Violation of this statute may be direct or indirect. (People v. Burton (2006) 143 Cal.App.4th 447, 454.) “When the harm to a child is directly inflicted, the requisite mental state for the section 273a offense is general criminal intent. [Citations.] When that harm is indirectly inflicted, the requisite mental state is criminal negligence. [Citations.]” (Ibid.)

The child abuse count was based on M.L.’s mental suffering as a result of her witnessing defendant choking L.L. When defendant threatened to drag L.L. down the stairs, M.L. woke up and screamed for her mother. She saw L.L. sitting on the floor with one of defendant’s hands on her neck. She screamed, “You are hurting my mommy.” She was sad and afraid. She told police she heard defendant and L.L. arguing. L.L. then came into her bedroom where M.L. was sleeping. She saw defendant choke L.L. and was scared and “didn’t know... what to do.”

A neighbor testified she heard M.L. scream “at the top of her lungs, ” “‘Stop. You are choking my mommy. That’s my mommy. You are hurting her.’” Upon entering L.L.’s apartment she saw M.L. “just trembling like a leaf.” M.L. told her defendant was choking and hurting her mother.

Here the jury was instructed with CALCRIM No. 823 as follows: “To prove that the defendant is guilty of [child abuse] the People must prove that: [¶]... the defendant willfully inflicted unjustifiable physical pain or mental suffering on a child. [¶] Someone commits an act willfully when he or she does it willingly or on purpose. [¶] A child is any person under the age of 18 years. [¶] Unjustifiable physical pain or mental suffering is pain or suffering that is not reasonably necessary, or is excessive under the circumstances.” The court also instructed the jury that defendant had to commit the acts “with wrongful intent, ” that is, “intentionally do[ing] a prohibited act on purpose. However, it is not required that he intend to break the law.” (CALCRIM No. 252.)

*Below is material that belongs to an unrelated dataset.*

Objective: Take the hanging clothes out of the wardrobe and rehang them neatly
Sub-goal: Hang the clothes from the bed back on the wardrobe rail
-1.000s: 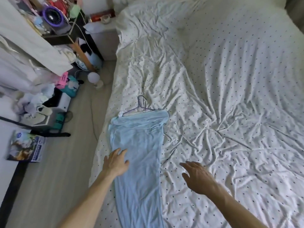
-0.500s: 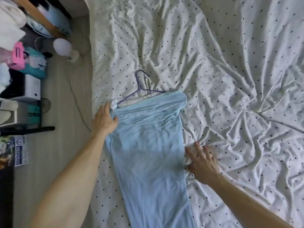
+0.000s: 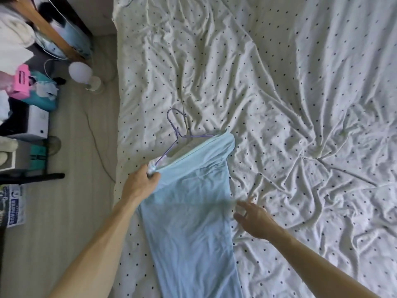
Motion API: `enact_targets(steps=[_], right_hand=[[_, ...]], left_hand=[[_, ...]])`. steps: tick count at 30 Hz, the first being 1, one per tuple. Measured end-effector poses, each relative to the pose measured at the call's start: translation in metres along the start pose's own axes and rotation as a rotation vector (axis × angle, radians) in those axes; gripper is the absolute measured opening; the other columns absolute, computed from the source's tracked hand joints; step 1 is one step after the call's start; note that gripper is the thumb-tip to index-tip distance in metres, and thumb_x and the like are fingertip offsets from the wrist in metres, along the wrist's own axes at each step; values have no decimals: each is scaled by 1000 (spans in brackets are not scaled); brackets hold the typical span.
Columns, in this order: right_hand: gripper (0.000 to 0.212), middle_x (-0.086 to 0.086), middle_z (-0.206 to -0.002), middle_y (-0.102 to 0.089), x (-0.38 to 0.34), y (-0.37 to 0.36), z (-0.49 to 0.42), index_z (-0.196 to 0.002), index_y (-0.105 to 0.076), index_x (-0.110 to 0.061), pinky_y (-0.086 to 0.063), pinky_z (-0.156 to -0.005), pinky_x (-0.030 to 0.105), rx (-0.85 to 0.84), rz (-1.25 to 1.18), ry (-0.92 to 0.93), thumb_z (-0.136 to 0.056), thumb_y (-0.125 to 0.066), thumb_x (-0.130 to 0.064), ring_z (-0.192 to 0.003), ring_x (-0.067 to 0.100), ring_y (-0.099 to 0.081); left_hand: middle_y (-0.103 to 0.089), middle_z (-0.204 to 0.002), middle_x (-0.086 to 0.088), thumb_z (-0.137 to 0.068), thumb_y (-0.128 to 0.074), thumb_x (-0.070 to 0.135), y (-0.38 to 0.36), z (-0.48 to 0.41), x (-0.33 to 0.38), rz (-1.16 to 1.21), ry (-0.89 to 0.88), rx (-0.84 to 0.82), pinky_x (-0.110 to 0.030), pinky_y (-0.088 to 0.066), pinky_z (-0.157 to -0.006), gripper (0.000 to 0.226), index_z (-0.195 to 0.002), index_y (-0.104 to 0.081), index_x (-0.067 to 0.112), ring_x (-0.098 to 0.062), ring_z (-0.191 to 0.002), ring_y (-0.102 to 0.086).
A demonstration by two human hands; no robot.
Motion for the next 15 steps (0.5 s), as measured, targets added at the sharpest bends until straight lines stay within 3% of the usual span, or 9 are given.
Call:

Defendant claims that these instructions as to general criminal intent were erroneous because they are appropriate for a theory of direct infliction of child abuse whereas the prosecution’s theory was based on indirect conduct requiring criminal negligence. Despite the Attorney General’s argument to the contrary, we agree. The child abuse here was based on M.L.’s seeing and hearing defendant harm L.L. (People v. Burton, supra, 143 Cal.App.4th at pp. 454-455 [the defendant’s infliction of several deep cuts on child’s mother indirect child abuse although child, though nearby, did not see actual attack]; see People v. Hamlin (2009) 170 Cal.App.4th 1412, 1440-1441 [dictum that child seeing or hearing the defendant physically abuse his mother would be indirect child abuse].)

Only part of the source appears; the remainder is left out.